**TASK:** Copy every line of the records that includes the word "pile".

Records from a data collection:
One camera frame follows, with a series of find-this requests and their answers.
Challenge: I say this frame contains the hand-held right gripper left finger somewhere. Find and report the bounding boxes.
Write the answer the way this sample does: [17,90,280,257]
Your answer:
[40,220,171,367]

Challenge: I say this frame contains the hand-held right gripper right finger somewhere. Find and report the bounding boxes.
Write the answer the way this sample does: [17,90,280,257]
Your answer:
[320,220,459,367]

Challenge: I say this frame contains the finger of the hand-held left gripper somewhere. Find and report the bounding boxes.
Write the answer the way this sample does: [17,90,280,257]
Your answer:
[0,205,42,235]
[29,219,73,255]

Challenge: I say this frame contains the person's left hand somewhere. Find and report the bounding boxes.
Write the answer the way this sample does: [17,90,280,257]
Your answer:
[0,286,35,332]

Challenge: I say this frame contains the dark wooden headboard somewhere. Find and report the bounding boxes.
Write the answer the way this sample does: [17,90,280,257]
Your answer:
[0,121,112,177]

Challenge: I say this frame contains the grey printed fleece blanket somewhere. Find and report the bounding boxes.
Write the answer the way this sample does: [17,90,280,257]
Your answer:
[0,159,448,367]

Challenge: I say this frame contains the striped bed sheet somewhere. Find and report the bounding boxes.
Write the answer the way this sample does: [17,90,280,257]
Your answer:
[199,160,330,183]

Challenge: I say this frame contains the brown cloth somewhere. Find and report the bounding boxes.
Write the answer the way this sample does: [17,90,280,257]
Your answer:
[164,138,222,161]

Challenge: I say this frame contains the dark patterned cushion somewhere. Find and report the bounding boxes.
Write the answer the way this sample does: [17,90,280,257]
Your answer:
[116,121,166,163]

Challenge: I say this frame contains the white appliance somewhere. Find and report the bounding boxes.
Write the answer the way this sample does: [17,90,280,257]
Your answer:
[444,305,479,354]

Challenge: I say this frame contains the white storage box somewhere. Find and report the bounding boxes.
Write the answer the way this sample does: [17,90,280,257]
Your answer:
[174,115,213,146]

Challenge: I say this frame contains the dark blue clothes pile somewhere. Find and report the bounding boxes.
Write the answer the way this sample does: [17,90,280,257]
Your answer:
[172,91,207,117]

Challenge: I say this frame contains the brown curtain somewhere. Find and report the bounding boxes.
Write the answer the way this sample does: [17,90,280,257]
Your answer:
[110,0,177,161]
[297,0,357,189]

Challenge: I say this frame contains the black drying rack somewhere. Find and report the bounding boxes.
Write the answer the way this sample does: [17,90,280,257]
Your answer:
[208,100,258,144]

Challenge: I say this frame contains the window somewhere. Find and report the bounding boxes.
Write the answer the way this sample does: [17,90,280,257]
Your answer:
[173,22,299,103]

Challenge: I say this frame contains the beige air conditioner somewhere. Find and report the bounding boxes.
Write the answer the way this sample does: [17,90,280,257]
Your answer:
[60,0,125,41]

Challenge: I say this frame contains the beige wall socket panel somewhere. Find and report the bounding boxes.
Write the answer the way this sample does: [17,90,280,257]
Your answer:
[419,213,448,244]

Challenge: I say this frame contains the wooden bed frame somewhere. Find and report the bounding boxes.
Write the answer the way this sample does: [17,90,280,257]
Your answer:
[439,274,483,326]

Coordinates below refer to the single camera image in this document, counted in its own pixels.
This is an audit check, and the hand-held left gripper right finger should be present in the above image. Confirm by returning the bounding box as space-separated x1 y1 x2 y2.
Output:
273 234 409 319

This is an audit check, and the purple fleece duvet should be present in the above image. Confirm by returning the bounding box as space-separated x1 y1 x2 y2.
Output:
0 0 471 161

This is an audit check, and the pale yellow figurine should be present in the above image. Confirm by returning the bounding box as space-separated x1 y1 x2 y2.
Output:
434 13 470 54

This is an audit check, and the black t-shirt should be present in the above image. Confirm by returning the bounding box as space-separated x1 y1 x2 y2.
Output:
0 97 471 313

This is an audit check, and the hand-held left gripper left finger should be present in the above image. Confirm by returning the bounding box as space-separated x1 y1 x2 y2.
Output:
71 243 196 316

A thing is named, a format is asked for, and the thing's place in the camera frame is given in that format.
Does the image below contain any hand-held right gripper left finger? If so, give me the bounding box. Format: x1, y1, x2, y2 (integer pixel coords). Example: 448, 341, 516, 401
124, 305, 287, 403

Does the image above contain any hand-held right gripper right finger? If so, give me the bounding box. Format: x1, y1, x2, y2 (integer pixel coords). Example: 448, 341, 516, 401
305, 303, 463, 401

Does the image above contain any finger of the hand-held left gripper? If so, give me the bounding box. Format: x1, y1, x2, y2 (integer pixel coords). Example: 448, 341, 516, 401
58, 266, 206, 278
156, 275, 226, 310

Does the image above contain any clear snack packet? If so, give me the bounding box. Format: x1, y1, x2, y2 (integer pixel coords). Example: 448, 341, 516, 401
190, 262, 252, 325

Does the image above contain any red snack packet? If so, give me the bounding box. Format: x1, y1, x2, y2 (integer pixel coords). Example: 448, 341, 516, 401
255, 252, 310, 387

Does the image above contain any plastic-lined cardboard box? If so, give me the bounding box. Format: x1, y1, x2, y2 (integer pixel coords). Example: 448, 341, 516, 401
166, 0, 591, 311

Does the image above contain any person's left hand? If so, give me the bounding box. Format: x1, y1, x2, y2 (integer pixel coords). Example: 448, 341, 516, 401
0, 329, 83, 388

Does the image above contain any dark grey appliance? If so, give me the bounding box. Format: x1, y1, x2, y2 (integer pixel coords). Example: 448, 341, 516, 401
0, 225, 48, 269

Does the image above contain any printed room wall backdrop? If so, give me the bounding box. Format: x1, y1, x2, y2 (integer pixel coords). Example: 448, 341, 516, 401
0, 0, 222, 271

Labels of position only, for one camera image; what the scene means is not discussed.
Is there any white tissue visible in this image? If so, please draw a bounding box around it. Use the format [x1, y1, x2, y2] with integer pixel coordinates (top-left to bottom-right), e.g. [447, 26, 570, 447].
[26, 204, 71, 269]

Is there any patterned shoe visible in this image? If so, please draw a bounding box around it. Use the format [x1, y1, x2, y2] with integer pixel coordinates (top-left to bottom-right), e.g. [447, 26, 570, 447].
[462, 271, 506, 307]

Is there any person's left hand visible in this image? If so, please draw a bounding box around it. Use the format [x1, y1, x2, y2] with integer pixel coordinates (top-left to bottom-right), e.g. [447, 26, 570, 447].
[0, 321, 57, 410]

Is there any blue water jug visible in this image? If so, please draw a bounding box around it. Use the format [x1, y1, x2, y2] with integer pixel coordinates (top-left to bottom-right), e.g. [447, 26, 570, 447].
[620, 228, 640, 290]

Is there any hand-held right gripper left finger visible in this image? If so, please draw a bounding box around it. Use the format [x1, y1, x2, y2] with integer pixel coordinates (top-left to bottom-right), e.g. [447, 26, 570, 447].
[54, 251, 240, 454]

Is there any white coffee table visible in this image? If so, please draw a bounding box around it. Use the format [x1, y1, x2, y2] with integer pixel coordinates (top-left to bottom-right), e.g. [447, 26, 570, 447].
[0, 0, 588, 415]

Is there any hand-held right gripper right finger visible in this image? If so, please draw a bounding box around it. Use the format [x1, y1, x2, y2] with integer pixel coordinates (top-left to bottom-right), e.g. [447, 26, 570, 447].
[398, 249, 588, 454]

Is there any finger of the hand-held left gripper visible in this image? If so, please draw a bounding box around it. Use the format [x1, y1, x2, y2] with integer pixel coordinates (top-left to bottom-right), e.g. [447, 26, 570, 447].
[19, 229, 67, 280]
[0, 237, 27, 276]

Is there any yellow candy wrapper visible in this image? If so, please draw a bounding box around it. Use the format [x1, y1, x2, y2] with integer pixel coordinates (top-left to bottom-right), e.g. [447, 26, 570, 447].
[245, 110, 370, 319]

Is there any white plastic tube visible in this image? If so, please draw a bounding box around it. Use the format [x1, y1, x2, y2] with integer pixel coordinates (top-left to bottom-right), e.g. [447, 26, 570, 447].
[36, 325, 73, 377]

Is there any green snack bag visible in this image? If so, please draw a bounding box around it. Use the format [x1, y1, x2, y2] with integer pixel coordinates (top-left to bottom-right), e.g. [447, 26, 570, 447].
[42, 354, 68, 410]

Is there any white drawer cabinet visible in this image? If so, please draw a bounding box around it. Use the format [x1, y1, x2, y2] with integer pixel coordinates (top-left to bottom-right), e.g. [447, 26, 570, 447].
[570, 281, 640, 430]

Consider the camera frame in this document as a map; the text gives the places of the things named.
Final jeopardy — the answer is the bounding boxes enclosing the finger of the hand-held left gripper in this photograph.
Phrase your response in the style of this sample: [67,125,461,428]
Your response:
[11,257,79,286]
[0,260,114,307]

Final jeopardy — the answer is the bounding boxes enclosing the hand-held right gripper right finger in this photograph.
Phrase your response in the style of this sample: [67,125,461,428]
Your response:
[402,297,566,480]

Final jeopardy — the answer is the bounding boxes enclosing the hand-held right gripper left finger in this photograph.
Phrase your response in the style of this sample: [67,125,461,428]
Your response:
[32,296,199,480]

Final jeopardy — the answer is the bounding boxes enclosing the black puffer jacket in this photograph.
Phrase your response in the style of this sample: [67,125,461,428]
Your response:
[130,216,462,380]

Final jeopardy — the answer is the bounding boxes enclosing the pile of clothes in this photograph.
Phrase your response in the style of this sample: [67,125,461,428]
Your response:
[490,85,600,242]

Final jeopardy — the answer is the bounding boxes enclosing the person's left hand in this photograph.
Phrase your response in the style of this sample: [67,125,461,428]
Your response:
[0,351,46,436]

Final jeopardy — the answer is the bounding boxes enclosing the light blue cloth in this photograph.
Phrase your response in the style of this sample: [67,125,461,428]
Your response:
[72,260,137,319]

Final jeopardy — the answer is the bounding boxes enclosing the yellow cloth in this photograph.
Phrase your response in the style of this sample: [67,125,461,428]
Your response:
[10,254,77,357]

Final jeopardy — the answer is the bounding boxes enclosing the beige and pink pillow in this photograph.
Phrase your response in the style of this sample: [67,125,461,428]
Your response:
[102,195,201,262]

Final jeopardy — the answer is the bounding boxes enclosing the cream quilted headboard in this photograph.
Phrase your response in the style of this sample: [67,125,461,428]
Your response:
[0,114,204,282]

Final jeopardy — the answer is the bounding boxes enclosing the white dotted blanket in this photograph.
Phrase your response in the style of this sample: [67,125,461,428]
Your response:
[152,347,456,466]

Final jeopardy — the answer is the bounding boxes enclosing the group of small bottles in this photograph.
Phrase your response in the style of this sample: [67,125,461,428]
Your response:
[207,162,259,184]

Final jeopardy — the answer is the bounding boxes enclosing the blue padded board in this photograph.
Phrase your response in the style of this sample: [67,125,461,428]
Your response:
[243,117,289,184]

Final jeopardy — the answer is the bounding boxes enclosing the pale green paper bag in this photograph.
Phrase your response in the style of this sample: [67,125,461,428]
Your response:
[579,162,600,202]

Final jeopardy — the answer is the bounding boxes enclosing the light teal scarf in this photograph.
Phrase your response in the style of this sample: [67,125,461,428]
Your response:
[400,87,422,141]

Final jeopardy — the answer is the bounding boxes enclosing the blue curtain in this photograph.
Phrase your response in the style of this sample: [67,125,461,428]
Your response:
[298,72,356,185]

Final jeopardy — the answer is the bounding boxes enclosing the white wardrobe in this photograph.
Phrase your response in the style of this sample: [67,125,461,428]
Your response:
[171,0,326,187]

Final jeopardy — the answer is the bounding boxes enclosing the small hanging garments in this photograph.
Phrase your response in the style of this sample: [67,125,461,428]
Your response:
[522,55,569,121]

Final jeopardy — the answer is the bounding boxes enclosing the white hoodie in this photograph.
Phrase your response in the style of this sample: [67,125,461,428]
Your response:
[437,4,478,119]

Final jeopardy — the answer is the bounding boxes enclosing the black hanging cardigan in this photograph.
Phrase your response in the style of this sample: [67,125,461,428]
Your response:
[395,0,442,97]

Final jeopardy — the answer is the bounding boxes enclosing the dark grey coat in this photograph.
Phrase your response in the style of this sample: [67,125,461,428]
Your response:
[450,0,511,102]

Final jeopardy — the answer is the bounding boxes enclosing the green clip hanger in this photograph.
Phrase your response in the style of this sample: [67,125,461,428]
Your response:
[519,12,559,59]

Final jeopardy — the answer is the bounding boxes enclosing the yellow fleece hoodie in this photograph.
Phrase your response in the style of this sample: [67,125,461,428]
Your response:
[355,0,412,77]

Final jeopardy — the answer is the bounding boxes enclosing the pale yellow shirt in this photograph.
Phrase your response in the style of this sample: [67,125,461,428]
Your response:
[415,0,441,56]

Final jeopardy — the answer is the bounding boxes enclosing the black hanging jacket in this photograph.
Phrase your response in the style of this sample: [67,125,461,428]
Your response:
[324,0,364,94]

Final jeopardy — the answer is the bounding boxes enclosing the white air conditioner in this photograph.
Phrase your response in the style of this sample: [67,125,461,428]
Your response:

**EXERCISE RESULT:**
Challenge: I say this frame contains the dark blue clothes pile somewhere. Find and report the bounding boxes.
Final jeopardy — the answer is the bounding boxes enclosing the pile of clothes in this photograph.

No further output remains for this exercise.